• [Required work]:
Which lines of the records contain the word "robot"? Copy each one.

(Stored data entries)
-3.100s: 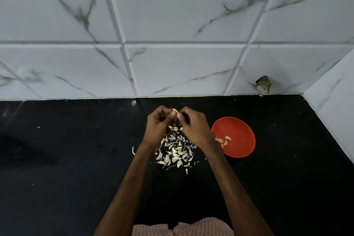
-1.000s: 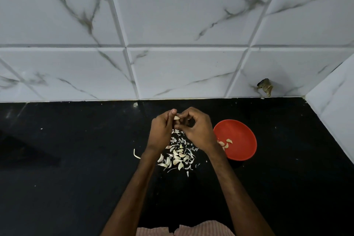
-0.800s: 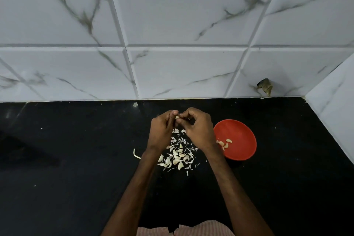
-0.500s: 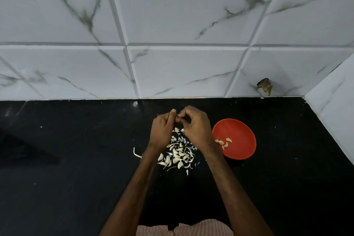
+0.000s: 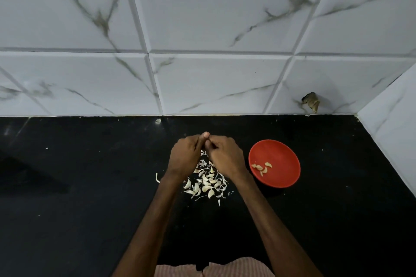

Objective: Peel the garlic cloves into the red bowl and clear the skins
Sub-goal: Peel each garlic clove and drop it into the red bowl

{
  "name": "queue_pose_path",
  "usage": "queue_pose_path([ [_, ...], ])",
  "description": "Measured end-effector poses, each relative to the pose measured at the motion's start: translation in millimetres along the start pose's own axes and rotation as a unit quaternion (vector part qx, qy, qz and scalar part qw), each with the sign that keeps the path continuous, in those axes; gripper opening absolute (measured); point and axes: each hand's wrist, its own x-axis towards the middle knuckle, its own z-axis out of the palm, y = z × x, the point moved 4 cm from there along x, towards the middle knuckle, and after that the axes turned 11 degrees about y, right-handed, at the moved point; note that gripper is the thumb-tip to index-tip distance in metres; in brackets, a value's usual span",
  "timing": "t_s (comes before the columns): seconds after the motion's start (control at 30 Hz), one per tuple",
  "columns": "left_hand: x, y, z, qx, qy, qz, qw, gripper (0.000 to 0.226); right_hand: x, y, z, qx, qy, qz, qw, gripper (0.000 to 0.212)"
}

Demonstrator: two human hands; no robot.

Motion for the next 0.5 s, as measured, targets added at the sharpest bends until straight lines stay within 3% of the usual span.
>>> queue_pose_path([
  [0.17, -0.2, -5.6, 4.0, 0.146, -0.042, 0.105, 0.983, 0.037, 4.0, 10.1, -0.1, 0.172, -0.068, 0.128, 0.974, 0.034],
  [0.27, -4.7, -4.3, 8.7, 0.152, -0.072, 0.12, 0.978, 0.024, 2.9, 15.3, 1.8, 0.216, -0.082, 0.174, 0.957, 0.038],
  [0.4, -1.4, -6.7, 2.5, 0.017, -0.045, 0.006, 0.999, 0.037, 6.2, 8.8, 3.3, 0.088, -0.028, 0.057, 0.994, 0.03],
  [0.5, -1.5, -8.1, 5.0, -0.084, -0.051, -0.084, 0.992, 0.05, 0.1, 2.8, 2.5, -0.012, 0.039, -0.03, 0.999, 0.022],
])
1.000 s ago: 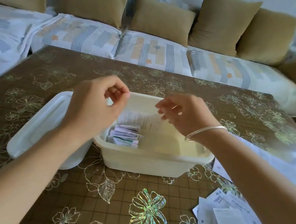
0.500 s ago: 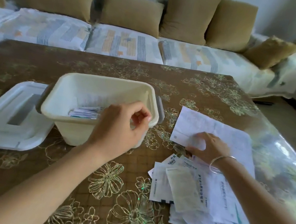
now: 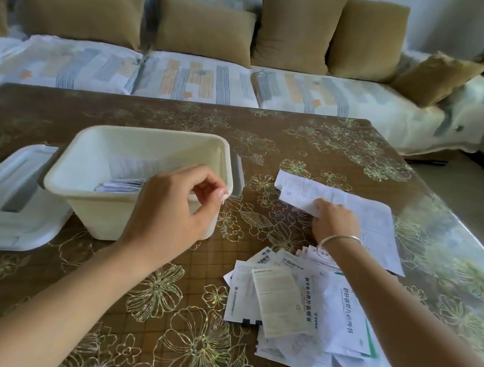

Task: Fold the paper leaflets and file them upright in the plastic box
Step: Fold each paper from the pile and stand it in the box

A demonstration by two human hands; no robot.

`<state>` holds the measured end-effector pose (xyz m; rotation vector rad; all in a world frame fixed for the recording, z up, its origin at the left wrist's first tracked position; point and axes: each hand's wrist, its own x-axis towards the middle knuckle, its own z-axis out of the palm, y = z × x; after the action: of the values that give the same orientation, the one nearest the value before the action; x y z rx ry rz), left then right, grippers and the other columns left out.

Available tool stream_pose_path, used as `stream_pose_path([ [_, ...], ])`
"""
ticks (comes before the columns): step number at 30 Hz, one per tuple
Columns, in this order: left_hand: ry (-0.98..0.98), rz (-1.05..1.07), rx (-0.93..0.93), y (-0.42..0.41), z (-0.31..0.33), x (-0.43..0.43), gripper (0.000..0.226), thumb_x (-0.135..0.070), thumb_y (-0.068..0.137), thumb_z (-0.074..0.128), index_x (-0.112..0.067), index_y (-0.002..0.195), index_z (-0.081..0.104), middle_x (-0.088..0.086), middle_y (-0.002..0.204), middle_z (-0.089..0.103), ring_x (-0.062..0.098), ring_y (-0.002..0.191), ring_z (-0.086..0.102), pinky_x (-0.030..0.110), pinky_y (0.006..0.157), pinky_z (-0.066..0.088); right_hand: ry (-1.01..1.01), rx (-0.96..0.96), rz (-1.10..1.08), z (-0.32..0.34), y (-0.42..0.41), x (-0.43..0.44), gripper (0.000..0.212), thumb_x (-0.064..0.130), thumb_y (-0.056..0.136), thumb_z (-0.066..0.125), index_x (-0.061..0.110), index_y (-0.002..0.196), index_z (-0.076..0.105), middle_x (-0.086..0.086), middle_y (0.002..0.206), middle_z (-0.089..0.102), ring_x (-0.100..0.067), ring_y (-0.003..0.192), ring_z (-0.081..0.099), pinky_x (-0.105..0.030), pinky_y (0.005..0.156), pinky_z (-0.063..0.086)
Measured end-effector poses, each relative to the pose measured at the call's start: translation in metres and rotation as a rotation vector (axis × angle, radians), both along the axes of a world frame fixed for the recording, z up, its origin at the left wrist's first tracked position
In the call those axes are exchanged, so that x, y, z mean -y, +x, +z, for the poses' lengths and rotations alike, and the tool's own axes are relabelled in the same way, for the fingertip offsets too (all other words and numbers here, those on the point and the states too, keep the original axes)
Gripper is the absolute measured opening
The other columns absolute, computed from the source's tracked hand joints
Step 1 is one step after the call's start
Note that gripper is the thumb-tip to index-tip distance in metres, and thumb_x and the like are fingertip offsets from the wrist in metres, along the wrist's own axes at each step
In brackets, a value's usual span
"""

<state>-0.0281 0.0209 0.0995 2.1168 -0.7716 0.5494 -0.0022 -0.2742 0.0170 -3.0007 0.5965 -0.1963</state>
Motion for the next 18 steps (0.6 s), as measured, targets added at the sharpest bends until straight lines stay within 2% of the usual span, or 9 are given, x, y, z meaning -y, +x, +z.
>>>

• [Response area]:
Demonstrator: two human hands; no robot.
A demonstration by two human hands; no robot.

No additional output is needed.